What is so touching about the poem is the weary and hard-won nature of its loudly trumpeted emotional victory. The poet’s joyful spontaneity is not quite spontaneous but the result of determined effort. It is a willed happiness, a happiness that is perhaps achieved in the face of contrary evidence. It is not quite clear whether Lawrence and his lover have actually agreed to stop fighting or whether he has merely woken up and unilaterally decided that they should get along with each other from now on. Every shout of joy contains the memory of unhappiness:
- But, did you dream
It would be so bitter? Never mind
It is finished, the spring is here.
And we're going to be summer-happy
And summer-kind.
But it is a shout of joy nonetheless.
You can read the full poem here.







Dear James
An anecdote that might tickle you...
As a forlorn 19 year old I waited outside Newscastle Central Station for an hour before i realised the girl of my dreams wasn't going to come. And then it rained... Seeking shelter i found myself in the doorway of the Literary and Philosophical Society, saw the blue plaque telling me it was where Humphrey Davy had introduced his safety lamp to the world a lifetime before. Curious and wet, i pushed open the door...
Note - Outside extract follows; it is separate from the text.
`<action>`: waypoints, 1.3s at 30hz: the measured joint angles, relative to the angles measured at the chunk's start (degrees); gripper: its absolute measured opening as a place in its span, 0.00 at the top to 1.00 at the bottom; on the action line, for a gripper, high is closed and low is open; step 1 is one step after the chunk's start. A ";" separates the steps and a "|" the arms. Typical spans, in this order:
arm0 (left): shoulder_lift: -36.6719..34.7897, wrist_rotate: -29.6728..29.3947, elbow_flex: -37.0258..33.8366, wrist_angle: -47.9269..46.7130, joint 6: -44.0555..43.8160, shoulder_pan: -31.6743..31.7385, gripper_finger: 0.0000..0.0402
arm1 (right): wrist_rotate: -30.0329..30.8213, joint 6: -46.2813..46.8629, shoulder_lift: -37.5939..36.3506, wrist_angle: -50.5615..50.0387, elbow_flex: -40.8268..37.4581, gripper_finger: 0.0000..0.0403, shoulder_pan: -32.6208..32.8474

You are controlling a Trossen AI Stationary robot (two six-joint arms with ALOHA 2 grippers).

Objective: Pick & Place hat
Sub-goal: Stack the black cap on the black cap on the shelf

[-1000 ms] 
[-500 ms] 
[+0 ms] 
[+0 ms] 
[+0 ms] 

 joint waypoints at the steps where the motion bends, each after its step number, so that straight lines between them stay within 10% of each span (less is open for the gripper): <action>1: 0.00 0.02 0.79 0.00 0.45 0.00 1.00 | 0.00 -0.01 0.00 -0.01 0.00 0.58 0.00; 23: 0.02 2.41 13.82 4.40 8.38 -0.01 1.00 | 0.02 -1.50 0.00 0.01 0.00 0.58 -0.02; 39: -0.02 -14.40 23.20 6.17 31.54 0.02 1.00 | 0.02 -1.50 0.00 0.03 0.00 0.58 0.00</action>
It was a library, a beautiful one, but not like any other. For this was a library where you could buy and eat coffee and cake, sit down and read at your leisure, dry off by the fire and most importantly - smoke. To student me, this was Nirvana...
I bought a coffee (Nescafe - two sugars) from the woman who looked just like Dandy Nichols and picked up the first book that stuck out. It was Curtains - a compilation of Observer theatre criticism by Kenneth Tynan. I opened it at random, and found myself on the same page you quoted today - his review of Orson Welles' Moby Dick. (i am still laughing about "a man who could not make-up his nose 40 years later). I spent the whole day there smoking myself silly, finished the book, and my life changed forever. I was going to work in theatre....
Tynan bewitched me, and that book (Longmans Hardback 1961)- long out of print but easily available on line at a ridiculously cheap price, has been my lodestar ever since. It's just his theatre reviews, but within them lies the whole history of British post-war theatre. Olivier, and Gielgud and Richardson, and the long history of Rep - the magical incursions of the Berliner Ensemble, the historic upset of Look Back In Anger, and sudden triumph of Joan Littlewood and Theatre Workshop. Even if you don't like theatre his prose is immaculate and enough to keep you glued. Unlike any other writer i know he had the magical ability to make the plays you hadn't seen come alive. And not a cliche in sight - he really was Martin Amis, 25 years before Amis' own time. There's a companion volume too - Right and Left featuring his later profiles - some brilliant, some disturbing and some both - particular his obsession with a then elderly Louise Brooks. Can't recommend it enough - so huge thanks for reminding me to read them all again.
Also - how brilliant to see shouting about Robert Hughes. My love of art grew entirely from reading The Fatal Shore - his brilliant history of the transportations - prose so dazzling it led me to his art criticism, and indeed any knowledge I have of that subject today.
Thanks so much for the newsletter - it's like popping into the Lit & Phil (only weekly) once again.
Thank you for the Friedrich defense! I once saw an exhibit of both Friedrich and Rothko: altered my way of looking at landscapes. Also, if Lee’s VW bio is arduous, may I recommend Viviane Forester’s?